NOTES TO CONSOLIDATED FINANCIAL STATEMENTS
(All Dollar Amounts in Thousands, Except Share and Per Share Amounts)
1. Summary of Significant Accounting Policies:
General:
Arrow International, Inc. develops, manufactures and markets a broad range of
clinically advanced, disposable catheters and related products for critical
care and interventional medical procedures.

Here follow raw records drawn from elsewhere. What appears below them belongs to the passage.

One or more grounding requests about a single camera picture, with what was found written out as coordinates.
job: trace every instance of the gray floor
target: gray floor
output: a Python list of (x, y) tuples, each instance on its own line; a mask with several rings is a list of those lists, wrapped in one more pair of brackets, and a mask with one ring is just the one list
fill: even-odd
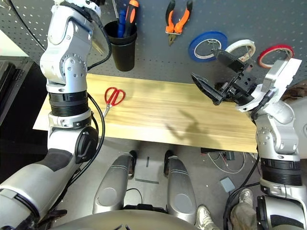
[[(105, 139), (102, 150), (93, 164), (69, 188), (64, 200), (59, 205), (59, 208), (67, 209), (68, 214), (58, 219), (54, 226), (91, 215), (94, 196), (103, 176), (119, 155), (130, 150), (138, 151), (138, 161), (135, 176), (132, 180), (129, 180), (128, 188), (138, 188), (145, 204), (165, 208), (167, 178), (163, 176), (163, 166), (164, 154), (168, 149), (172, 149), (185, 164), (192, 180), (197, 204), (204, 204), (210, 210), (216, 225), (222, 228), (223, 211), (228, 193), (225, 192), (219, 181), (229, 177), (238, 187), (244, 181), (255, 161), (251, 156), (246, 157), (245, 167), (240, 173), (226, 174), (218, 170), (208, 156), (202, 155), (200, 148), (118, 138)], [(240, 168), (243, 162), (242, 156), (242, 153), (236, 153), (236, 160), (229, 161), (229, 167), (232, 169)], [(150, 159), (148, 168), (146, 168), (147, 157)], [(225, 169), (222, 159), (217, 160), (216, 163)], [(158, 184), (140, 182), (136, 179), (157, 181)], [(249, 183), (257, 181), (259, 181), (259, 173), (255, 170)], [(253, 187), (252, 190), (255, 197), (261, 194), (259, 186)], [(140, 202), (140, 195), (137, 191), (127, 192), (125, 204), (136, 205)]]

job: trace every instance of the khaki pants
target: khaki pants
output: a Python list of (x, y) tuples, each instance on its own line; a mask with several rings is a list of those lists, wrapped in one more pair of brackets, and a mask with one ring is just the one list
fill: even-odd
[[(231, 210), (231, 222), (233, 230), (257, 230), (256, 211), (247, 203), (239, 203)], [(209, 224), (206, 230), (219, 230), (214, 224)]]

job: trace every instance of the gray pegboard
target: gray pegboard
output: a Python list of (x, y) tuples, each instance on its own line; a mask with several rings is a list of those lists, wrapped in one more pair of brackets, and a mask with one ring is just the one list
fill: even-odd
[[(128, 0), (117, 0), (118, 9), (127, 7)], [(228, 44), (240, 39), (255, 42), (257, 60), (264, 49), (284, 43), (291, 45), (295, 58), (302, 59), (301, 67), (292, 84), (307, 79), (307, 1), (303, 0), (267, 0), (267, 1), (226, 1), (194, 0), (190, 21), (184, 27), (183, 34), (177, 37), (169, 47), (165, 34), (165, 11), (167, 0), (140, 0), (137, 27), (135, 68), (129, 72), (120, 72), (115, 68), (113, 59), (90, 72), (130, 78), (191, 83), (190, 73), (195, 72), (213, 82), (229, 79), (232, 72), (226, 70), (217, 61), (194, 62), (188, 55), (190, 42), (206, 31), (221, 31), (228, 37)], [(18, 13), (24, 19), (32, 33), (47, 47), (47, 31), (51, 19), (52, 0), (13, 0)], [(185, 0), (177, 0), (173, 15), (176, 23), (183, 15)], [(112, 0), (106, 0), (102, 9), (102, 22), (115, 20)], [(0, 7), (1, 30), (7, 34), (35, 62), (39, 63), (43, 50), (27, 35), (12, 12)], [(102, 59), (95, 50), (91, 51), (88, 63)], [(253, 74), (261, 82), (267, 69), (255, 63)]]

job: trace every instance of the white tape roll
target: white tape roll
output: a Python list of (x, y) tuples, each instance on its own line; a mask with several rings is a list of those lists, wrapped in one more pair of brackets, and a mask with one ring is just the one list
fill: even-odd
[(247, 61), (249, 59), (249, 57), (253, 56), (255, 51), (256, 51), (256, 47), (255, 47), (255, 43), (249, 39), (244, 39), (244, 40), (240, 40), (237, 41), (233, 44), (231, 44), (229, 47), (227, 47), (227, 49), (225, 51), (227, 51), (228, 53), (233, 52), (235, 49), (238, 49), (240, 47), (246, 46), (248, 48), (248, 52), (246, 52), (245, 55), (239, 57), (240, 61)]

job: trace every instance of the red scissors
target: red scissors
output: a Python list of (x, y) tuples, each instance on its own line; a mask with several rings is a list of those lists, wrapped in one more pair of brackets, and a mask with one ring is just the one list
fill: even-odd
[[(113, 90), (111, 96), (107, 98), (107, 95), (109, 91)], [(106, 109), (103, 112), (103, 116), (105, 117), (106, 114), (108, 113), (109, 109), (112, 106), (116, 106), (119, 103), (121, 103), (126, 97), (126, 93), (123, 90), (118, 90), (116, 87), (110, 87), (106, 90), (105, 92), (105, 102), (106, 102)]]

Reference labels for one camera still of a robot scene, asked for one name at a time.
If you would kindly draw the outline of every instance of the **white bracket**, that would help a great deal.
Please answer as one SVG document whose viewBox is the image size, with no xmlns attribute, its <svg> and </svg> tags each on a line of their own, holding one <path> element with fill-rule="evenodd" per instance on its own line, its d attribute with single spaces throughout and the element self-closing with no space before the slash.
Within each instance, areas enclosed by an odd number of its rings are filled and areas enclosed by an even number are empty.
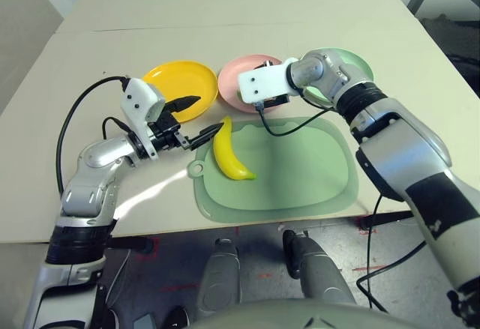
<svg viewBox="0 0 480 329">
<path fill-rule="evenodd" d="M 121 100 L 121 110 L 130 128 L 153 160 L 158 159 L 158 156 L 150 140 L 153 133 L 147 123 L 157 120 L 164 105 L 165 97 L 153 85 L 138 78 L 130 79 Z"/>
</svg>

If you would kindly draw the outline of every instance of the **yellow plate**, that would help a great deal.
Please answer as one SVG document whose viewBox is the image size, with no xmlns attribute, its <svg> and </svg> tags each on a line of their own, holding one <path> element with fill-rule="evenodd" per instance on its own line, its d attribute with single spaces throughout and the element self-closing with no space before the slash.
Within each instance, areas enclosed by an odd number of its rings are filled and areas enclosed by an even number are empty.
<svg viewBox="0 0 480 329">
<path fill-rule="evenodd" d="M 215 73 L 195 61 L 171 61 L 159 65 L 150 70 L 143 80 L 155 85 L 167 102 L 188 95 L 202 98 L 190 108 L 173 113 L 180 123 L 190 121 L 206 111 L 218 94 Z"/>
</svg>

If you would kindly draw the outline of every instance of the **pink plate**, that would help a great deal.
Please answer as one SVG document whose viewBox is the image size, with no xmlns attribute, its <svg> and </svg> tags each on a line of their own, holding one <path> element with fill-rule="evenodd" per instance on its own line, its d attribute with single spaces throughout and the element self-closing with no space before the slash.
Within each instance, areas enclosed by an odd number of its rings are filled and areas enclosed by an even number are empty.
<svg viewBox="0 0 480 329">
<path fill-rule="evenodd" d="M 242 101 L 237 76 L 242 72 L 253 70 L 264 61 L 271 61 L 273 64 L 281 63 L 280 60 L 270 55 L 252 54 L 233 59 L 225 64 L 218 75 L 218 91 L 230 106 L 247 113 L 257 112 L 254 106 Z"/>
</svg>

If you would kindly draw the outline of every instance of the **black band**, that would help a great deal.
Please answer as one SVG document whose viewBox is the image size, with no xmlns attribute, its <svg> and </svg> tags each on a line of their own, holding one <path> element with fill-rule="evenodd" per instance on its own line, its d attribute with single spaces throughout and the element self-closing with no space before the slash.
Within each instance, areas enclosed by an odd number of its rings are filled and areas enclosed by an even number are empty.
<svg viewBox="0 0 480 329">
<path fill-rule="evenodd" d="M 114 226 L 115 221 L 110 226 L 89 228 L 56 226 L 50 238 L 46 262 L 57 265 L 81 264 L 101 259 Z"/>
<path fill-rule="evenodd" d="M 292 89 L 295 89 L 298 93 L 302 93 L 303 90 L 295 85 L 292 79 L 292 63 L 288 64 L 286 67 L 286 81 Z"/>
<path fill-rule="evenodd" d="M 452 226 L 480 217 L 477 210 L 443 172 L 411 185 L 406 189 L 406 193 L 417 207 L 434 239 Z"/>
<path fill-rule="evenodd" d="M 337 110 L 348 124 L 363 109 L 380 99 L 387 98 L 372 82 L 354 85 L 337 102 Z"/>
</svg>

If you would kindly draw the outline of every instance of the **cutting board handle hole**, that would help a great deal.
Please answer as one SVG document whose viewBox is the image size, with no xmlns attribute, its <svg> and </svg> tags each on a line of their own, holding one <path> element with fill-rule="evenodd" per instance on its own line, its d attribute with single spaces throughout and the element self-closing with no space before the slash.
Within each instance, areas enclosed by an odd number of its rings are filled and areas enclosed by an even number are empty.
<svg viewBox="0 0 480 329">
<path fill-rule="evenodd" d="M 194 160 L 187 166 L 188 174 L 191 178 L 203 176 L 203 168 L 205 163 L 202 160 Z"/>
</svg>

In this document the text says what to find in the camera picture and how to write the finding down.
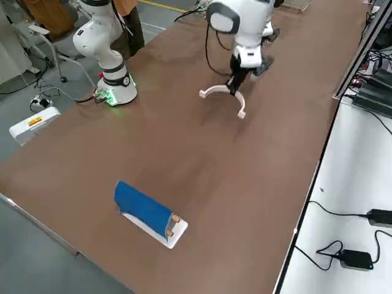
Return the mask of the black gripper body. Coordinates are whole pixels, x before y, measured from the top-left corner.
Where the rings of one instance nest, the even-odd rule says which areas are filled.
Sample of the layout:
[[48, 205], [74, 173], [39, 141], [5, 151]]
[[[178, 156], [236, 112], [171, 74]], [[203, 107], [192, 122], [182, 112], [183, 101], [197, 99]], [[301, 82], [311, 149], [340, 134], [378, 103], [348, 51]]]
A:
[[247, 75], [247, 68], [241, 67], [241, 57], [231, 55], [230, 69], [232, 71], [231, 76], [242, 77]]

Principles of Consolidation:
The accompanying consolidated financial statements include the accounts of
Arrow International, Inc. and its wholly-owned subsidiaries (collectively, the
"Company"). All significant intercompany transactions have been eliminated in
consolidation. Certain prior period amounts have been reclassified to conform
to the fiscal 1996 presentation.
Cash and Cash Equivalents:
The Company considers all highly liquid debt instruments purchased with a
maturity of 90 days or less to be cash equivalents. The carrying amount of
cash and cash equivalents approximated fair value.
Use of Estimates:
The preparation of financial statements in conformity with generally accepted
accounting principles requires management to make estimates and
assumptions that affect the reported amounts of assets and liabilities,
disclosure of contingent assets and liabilities at the date of the financial
statements and the reported amounts of revenues and expenses during the
reporting period. Actual results could differ from those estimates.
Inventory Valuation:
Inventories are valued at lower of cost or market. Cost is determined by the
first-in, first-out (FIFO) method.
Property, Plant and Equipment:
Property, plant and equipment are stated at cost and are depreciated over the
estimated useful lives of the assets using the straight-line method. Upon
retirement, sale or other disposition, the cost and accumulated depreciation
are eliminated from the accounts and any gain or loss is included in
operations.
Goodwill:
Goodwill represents the excess of cost over the fair value of net assets
acquired and is being amortized using the straight-line method over 25 years.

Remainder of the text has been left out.